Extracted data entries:
********

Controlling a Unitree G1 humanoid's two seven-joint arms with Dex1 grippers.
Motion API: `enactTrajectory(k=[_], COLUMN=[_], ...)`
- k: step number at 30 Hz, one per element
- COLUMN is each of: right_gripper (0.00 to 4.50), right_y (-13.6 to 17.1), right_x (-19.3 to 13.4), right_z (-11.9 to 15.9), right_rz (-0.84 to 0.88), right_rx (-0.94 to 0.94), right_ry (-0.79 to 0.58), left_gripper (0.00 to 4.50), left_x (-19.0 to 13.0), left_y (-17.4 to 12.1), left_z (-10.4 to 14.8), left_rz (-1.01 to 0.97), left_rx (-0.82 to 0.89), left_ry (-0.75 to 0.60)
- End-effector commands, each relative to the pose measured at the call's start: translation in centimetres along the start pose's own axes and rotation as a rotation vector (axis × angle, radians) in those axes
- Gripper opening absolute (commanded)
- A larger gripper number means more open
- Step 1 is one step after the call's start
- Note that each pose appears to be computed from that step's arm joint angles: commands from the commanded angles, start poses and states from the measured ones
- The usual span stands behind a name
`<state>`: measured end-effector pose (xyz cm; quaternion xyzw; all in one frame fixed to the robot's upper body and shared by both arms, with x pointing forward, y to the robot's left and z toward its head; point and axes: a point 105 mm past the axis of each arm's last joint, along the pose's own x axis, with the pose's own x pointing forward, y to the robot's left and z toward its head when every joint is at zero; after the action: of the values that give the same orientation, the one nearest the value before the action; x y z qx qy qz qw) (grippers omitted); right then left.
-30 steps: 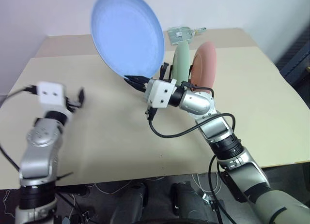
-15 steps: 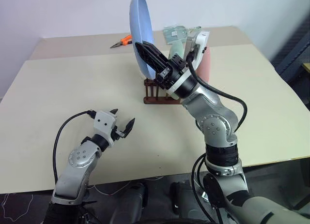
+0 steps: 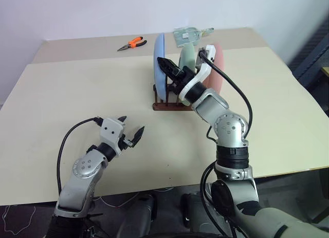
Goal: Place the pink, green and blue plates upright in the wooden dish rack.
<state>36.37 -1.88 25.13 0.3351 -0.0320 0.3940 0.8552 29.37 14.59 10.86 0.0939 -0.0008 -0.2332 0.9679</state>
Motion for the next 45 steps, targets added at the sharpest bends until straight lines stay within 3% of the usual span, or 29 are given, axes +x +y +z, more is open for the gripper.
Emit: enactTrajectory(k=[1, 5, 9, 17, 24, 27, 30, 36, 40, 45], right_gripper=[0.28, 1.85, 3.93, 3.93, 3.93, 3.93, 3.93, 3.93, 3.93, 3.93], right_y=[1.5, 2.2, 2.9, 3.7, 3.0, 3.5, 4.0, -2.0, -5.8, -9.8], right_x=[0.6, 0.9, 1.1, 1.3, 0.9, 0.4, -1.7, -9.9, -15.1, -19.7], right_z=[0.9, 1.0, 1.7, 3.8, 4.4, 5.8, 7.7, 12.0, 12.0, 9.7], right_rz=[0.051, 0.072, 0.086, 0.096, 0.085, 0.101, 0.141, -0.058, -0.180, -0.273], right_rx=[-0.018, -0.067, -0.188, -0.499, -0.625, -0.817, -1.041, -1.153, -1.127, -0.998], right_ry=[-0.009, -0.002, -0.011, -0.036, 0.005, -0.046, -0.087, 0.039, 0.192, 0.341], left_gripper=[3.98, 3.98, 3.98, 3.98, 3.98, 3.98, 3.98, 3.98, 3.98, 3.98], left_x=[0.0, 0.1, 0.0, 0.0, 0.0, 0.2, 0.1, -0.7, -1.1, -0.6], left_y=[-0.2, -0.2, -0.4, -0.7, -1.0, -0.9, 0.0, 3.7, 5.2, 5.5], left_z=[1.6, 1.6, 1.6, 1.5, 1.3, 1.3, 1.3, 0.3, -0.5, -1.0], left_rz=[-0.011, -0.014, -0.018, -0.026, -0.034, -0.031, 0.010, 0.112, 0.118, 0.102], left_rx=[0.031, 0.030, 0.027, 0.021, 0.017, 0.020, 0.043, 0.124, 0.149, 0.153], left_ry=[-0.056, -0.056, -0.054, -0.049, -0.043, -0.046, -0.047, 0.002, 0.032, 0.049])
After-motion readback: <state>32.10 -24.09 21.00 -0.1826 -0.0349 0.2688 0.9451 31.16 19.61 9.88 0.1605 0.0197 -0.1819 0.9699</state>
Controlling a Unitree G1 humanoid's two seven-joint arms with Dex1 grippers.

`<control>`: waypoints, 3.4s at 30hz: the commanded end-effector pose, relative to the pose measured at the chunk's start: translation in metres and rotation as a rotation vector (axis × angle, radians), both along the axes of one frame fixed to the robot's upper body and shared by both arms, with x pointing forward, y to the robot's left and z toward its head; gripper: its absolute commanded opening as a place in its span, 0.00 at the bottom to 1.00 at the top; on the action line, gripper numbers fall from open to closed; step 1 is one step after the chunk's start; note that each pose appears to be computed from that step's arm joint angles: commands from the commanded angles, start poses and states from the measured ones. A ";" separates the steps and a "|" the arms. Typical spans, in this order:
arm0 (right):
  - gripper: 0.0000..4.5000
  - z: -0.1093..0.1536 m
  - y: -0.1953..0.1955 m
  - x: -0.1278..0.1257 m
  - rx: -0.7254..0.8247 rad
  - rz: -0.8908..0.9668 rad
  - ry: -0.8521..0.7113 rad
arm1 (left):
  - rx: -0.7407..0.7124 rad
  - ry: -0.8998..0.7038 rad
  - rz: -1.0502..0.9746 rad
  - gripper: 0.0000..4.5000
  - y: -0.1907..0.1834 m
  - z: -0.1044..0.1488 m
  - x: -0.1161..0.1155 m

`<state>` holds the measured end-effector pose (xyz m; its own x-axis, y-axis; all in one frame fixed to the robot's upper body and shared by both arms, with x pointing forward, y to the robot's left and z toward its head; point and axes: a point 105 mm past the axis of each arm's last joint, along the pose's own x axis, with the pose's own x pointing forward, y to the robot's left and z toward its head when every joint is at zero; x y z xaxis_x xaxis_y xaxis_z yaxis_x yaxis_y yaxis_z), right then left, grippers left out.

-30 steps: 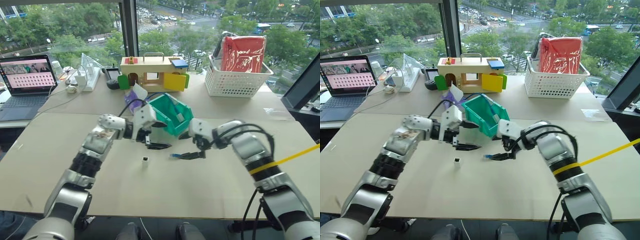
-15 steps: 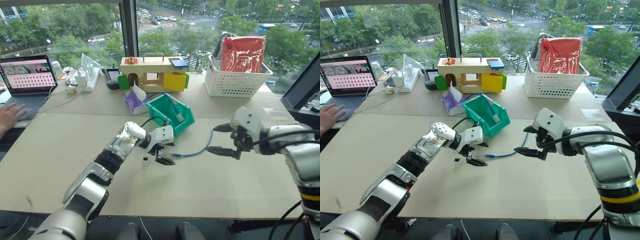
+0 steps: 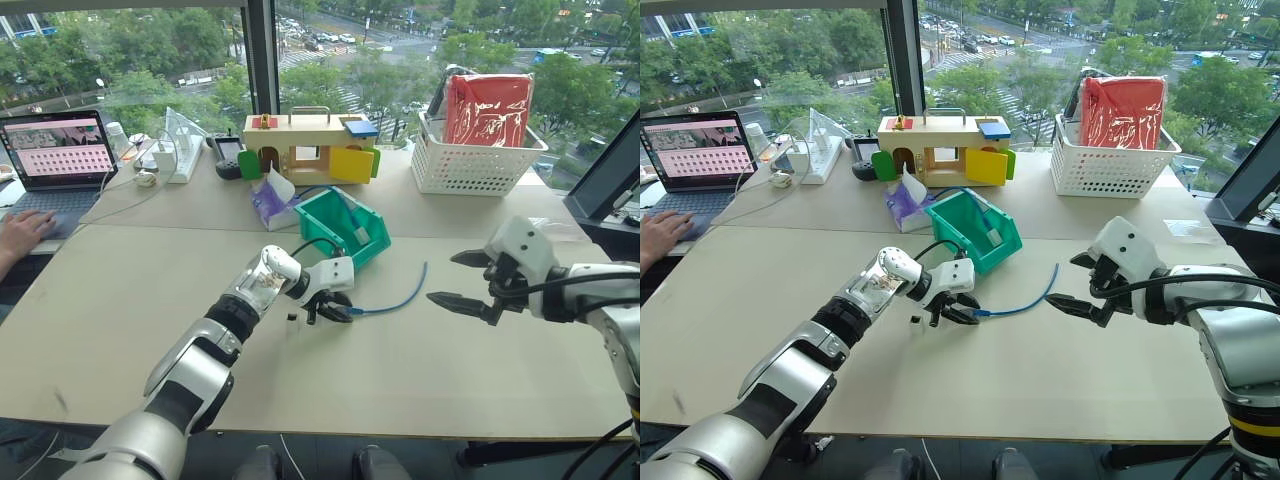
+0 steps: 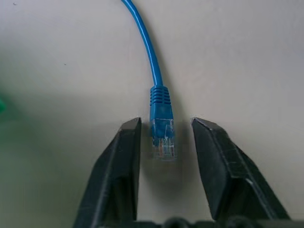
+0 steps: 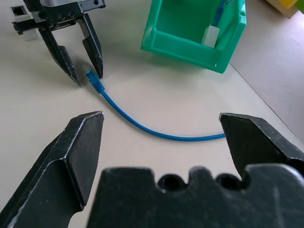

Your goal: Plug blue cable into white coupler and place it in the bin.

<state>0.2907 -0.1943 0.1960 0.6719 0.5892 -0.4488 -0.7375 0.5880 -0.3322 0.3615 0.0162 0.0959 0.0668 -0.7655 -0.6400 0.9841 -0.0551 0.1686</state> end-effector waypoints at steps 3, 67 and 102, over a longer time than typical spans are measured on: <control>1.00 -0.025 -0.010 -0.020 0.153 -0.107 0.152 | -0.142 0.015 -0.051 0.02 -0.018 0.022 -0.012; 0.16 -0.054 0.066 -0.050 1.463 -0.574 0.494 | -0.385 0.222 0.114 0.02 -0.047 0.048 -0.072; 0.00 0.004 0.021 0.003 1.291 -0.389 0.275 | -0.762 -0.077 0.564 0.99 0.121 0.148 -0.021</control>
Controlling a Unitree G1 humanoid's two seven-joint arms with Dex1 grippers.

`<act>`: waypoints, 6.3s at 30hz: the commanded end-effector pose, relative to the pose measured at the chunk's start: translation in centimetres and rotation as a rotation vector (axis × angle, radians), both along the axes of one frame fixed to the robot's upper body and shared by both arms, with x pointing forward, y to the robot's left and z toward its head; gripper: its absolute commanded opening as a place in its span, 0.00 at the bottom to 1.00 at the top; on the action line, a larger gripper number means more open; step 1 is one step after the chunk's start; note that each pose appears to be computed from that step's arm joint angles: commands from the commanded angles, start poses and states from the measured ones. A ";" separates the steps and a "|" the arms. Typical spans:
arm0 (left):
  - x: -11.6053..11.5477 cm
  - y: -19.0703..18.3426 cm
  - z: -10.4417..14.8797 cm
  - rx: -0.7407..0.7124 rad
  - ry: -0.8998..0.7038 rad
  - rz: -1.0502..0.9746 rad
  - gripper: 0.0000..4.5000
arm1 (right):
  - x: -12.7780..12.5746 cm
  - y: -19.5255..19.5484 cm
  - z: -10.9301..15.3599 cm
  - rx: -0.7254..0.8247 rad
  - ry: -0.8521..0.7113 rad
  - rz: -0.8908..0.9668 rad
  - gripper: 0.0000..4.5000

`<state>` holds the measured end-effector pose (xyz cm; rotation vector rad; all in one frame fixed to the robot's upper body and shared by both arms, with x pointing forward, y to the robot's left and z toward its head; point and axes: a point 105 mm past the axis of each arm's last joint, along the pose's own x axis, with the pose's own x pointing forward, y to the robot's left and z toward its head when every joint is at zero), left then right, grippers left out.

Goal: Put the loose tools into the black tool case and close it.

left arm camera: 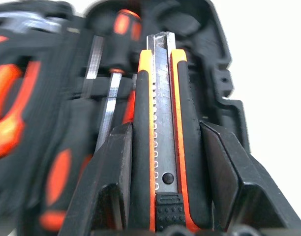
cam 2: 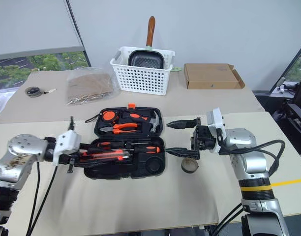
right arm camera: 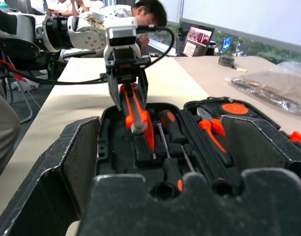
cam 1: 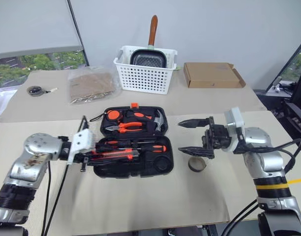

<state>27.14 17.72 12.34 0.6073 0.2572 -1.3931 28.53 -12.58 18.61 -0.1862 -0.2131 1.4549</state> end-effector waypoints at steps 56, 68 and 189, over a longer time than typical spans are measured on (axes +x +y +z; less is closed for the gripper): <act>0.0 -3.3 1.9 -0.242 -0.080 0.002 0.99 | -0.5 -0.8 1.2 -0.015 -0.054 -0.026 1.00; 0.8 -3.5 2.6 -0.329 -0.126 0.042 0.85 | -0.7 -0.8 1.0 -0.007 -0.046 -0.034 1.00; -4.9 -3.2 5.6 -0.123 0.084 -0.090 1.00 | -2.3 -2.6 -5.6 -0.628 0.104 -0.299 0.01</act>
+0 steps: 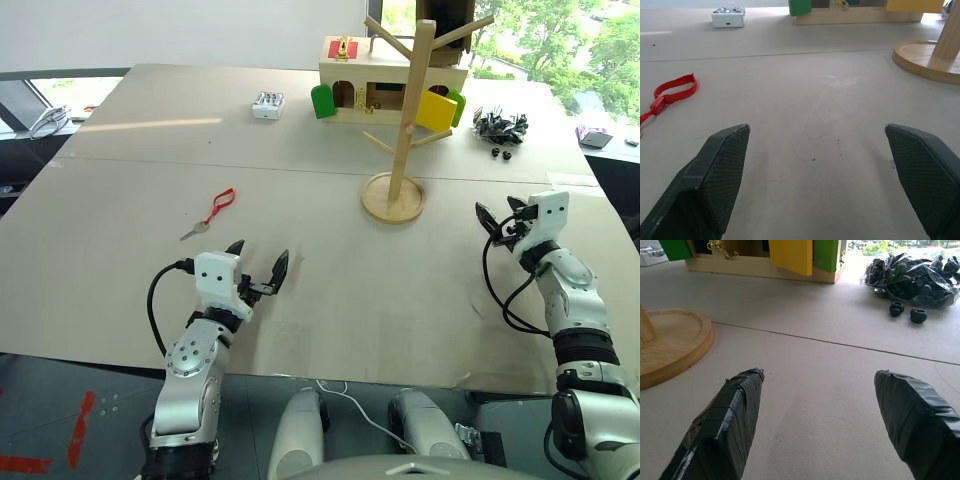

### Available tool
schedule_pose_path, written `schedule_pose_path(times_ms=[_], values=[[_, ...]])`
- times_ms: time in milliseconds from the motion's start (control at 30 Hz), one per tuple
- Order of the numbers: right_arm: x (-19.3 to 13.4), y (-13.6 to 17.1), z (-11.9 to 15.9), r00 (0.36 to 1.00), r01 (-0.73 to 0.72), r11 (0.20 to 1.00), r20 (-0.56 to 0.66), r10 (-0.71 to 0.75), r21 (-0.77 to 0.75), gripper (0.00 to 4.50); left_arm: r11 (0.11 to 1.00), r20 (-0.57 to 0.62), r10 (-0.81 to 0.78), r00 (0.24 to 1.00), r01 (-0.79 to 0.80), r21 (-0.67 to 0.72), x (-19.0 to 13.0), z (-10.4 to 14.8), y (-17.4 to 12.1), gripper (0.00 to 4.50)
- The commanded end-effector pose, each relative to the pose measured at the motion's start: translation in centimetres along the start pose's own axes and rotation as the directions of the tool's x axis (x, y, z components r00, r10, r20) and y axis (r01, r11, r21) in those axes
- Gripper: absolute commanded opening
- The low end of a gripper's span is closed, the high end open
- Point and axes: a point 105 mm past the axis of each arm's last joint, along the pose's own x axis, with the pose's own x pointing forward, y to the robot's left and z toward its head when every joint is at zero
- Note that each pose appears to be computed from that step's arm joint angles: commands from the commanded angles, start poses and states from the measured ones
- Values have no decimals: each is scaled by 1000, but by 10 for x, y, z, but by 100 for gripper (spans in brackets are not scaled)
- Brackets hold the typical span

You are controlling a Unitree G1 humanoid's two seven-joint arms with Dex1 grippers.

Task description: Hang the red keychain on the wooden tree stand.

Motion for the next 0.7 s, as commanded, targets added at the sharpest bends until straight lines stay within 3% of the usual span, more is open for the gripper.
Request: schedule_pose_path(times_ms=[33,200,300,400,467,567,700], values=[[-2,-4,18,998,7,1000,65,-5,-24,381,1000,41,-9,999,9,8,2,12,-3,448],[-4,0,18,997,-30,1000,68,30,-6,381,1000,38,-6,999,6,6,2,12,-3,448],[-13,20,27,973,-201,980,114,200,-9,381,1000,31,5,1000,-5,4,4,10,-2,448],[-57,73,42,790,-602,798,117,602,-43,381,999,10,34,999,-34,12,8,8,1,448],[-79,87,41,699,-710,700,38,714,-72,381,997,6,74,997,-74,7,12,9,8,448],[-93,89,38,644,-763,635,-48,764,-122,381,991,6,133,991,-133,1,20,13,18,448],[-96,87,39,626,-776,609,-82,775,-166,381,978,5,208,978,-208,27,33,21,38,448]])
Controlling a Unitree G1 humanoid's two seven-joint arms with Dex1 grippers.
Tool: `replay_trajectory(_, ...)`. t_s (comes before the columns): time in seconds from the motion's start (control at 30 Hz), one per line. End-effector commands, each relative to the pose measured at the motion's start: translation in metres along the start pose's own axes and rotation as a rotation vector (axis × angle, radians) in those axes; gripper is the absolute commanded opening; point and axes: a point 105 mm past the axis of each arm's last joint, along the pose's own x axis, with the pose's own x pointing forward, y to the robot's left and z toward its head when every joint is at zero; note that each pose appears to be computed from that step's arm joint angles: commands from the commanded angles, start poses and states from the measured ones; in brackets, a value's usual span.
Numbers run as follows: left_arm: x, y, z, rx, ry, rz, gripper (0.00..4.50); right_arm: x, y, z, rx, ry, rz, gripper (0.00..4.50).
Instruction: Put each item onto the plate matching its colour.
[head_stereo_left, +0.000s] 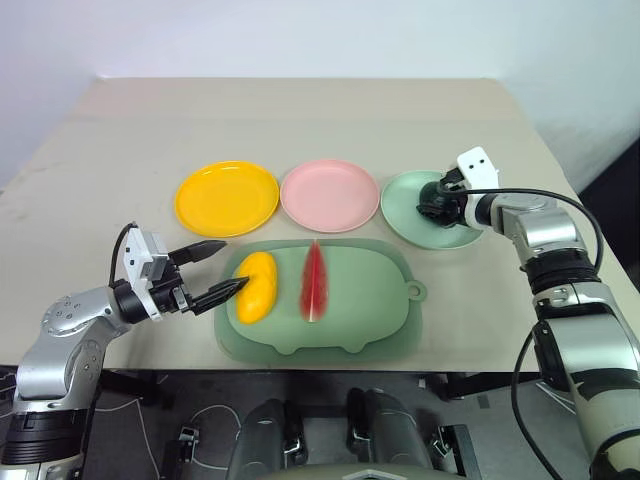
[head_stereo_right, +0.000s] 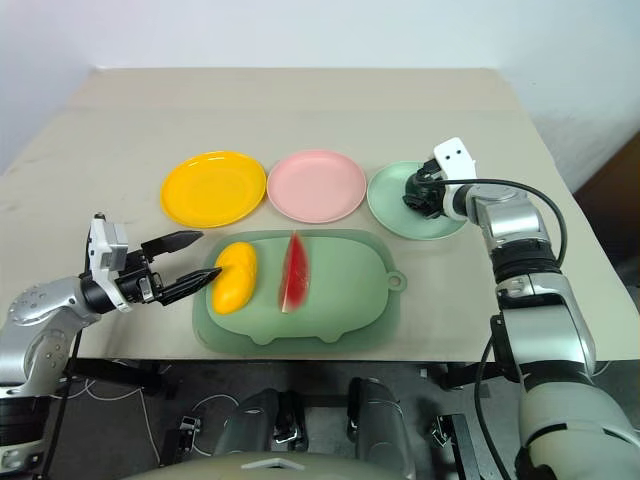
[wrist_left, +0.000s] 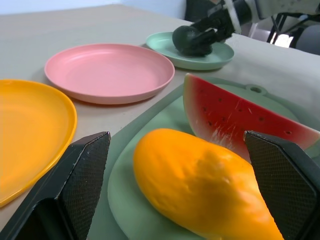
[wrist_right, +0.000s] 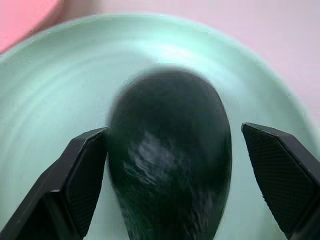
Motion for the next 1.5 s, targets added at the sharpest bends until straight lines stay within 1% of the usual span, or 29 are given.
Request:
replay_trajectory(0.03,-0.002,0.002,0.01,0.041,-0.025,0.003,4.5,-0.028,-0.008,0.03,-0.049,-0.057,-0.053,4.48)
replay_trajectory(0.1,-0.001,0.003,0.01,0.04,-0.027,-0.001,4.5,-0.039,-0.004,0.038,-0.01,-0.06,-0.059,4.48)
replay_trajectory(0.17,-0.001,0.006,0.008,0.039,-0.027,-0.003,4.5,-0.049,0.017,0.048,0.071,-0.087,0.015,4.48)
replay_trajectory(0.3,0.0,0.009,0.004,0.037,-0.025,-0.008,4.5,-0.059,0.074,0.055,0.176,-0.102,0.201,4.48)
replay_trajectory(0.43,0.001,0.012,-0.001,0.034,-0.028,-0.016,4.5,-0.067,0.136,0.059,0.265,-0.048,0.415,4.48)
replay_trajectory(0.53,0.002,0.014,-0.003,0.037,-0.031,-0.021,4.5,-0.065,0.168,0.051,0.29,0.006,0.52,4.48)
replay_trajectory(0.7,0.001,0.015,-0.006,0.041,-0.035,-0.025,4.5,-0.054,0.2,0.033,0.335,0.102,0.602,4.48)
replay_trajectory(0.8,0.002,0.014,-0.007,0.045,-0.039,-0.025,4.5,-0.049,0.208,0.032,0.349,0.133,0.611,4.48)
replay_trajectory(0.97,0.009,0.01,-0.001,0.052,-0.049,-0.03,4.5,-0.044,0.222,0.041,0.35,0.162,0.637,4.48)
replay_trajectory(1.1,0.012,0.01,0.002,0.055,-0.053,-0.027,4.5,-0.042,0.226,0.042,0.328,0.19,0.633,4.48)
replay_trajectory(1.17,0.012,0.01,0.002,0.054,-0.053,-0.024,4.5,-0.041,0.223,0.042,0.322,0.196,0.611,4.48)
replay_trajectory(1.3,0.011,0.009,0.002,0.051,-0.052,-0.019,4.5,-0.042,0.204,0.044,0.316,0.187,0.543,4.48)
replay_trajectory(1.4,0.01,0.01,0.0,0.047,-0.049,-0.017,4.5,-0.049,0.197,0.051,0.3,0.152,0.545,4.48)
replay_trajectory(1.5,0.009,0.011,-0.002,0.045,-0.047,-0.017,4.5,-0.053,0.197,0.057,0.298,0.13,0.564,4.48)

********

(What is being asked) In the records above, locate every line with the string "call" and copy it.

(Exercise response)
- End-effector commands, each relative to the pose measured at the call's start: translation in centimetres along the start pose's own axes and rotation as a rotation vector (axis × angle, radians) in those axes
- Step 1 is one step after the call's start

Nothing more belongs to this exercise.